Setting unsatisfiable affinity requirements leads to broken TiDB cluster

Hey TiDB developers,

We found that if we set spec.tidb.affinity to some affinity requirement that cannot be satisfied by the current cluster status, then at least one TiDB pod will fail because the statefulset controller will restart the pod with the updated affinity requirement and the Kubernetes will find no way to schedule the TiDB pod. More importantly, we find the TiDB operator cannot recover TiDB from this failure because it always waits for all pods to become ready before applying the next update (as already reported here: https://github.com/pingcap/tidb-operator/issues/4946).

A concrete example is to run TiDB in a cluster with only 3 nodes and set

spec:
  tidb:
    replicas: 5
    affinity:
      podAntiAffinity:
        requiredDuringSchedulingIgnoredDuringExecution:
          labelSelector:
            matchExpressions:
            - key: app.kubernetes.io/name
              operator: In
              values:
              - test-cluster
          topologyKey: kubernetes.io/hostname

TiDB pod keeps failing to be get scheduled because no machine can satisfy the Affinity rule in the cluster.

We are not sure if this should be counted as a bug and how to fix it because it is difficult for the operator to tell whether the affinity requirement is unsatisfiable before updating the statefulset.

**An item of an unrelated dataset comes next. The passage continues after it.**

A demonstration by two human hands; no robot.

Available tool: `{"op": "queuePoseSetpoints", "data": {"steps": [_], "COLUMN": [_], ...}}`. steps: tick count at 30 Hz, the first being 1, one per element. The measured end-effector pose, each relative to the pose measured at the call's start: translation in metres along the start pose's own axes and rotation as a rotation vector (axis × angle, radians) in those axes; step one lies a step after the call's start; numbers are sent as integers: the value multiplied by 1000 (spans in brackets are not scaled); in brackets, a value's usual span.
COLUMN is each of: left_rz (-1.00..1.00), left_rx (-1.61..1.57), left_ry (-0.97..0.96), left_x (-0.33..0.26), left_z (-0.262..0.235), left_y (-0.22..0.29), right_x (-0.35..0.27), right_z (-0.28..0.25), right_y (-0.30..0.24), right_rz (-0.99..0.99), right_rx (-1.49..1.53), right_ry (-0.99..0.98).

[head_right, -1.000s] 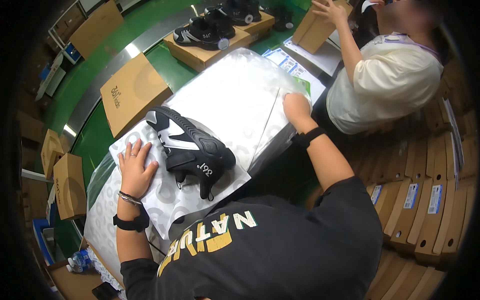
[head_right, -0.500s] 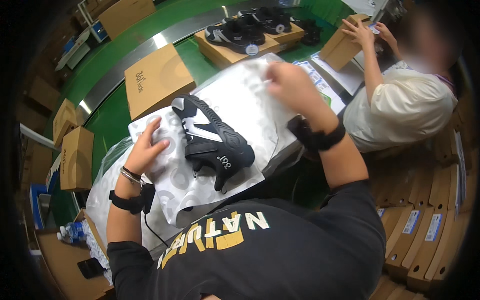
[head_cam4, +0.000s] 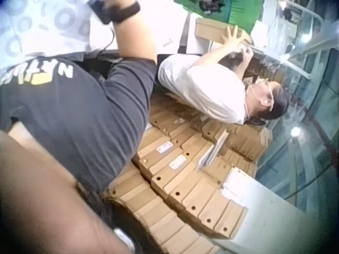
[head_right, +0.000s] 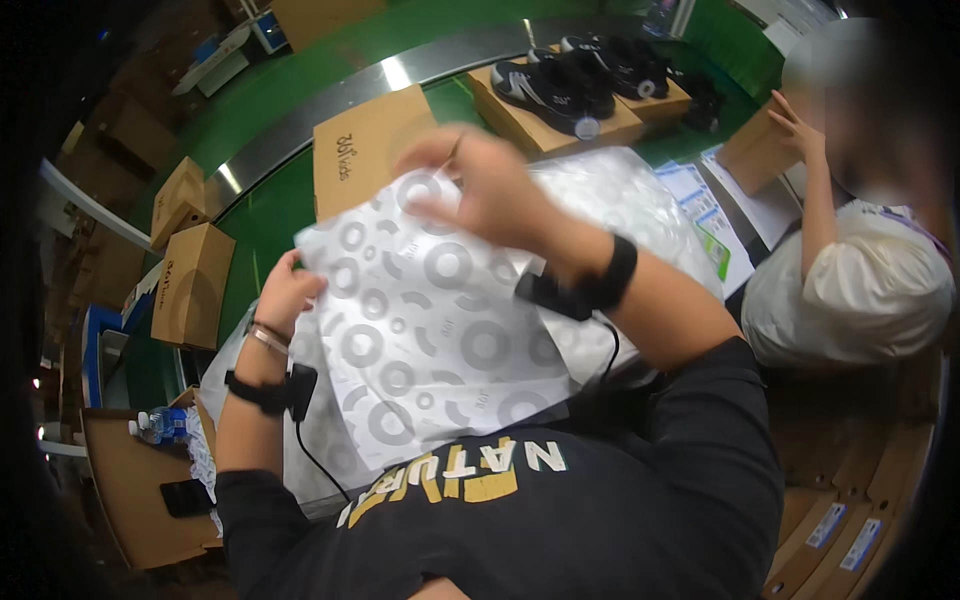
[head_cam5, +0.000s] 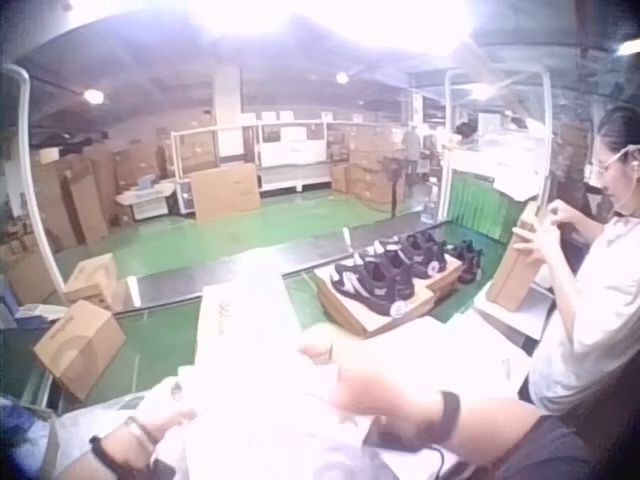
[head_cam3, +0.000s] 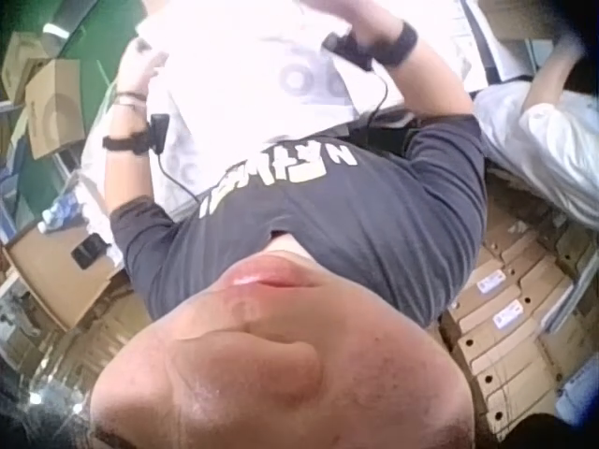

The scheduling logic in implemented in the scheduler. However, the consequence of the issue is severe as TiDB pods cannot get started, and we find no way to recover from the failure (neither resetting affinity nor restarting the operator works). We also found that Affinity is not the only property to break the TiDB statefulSet, there are a lot of other properties, such as priorityClassName, when set incorrectly, can harm the reliability of the cluster.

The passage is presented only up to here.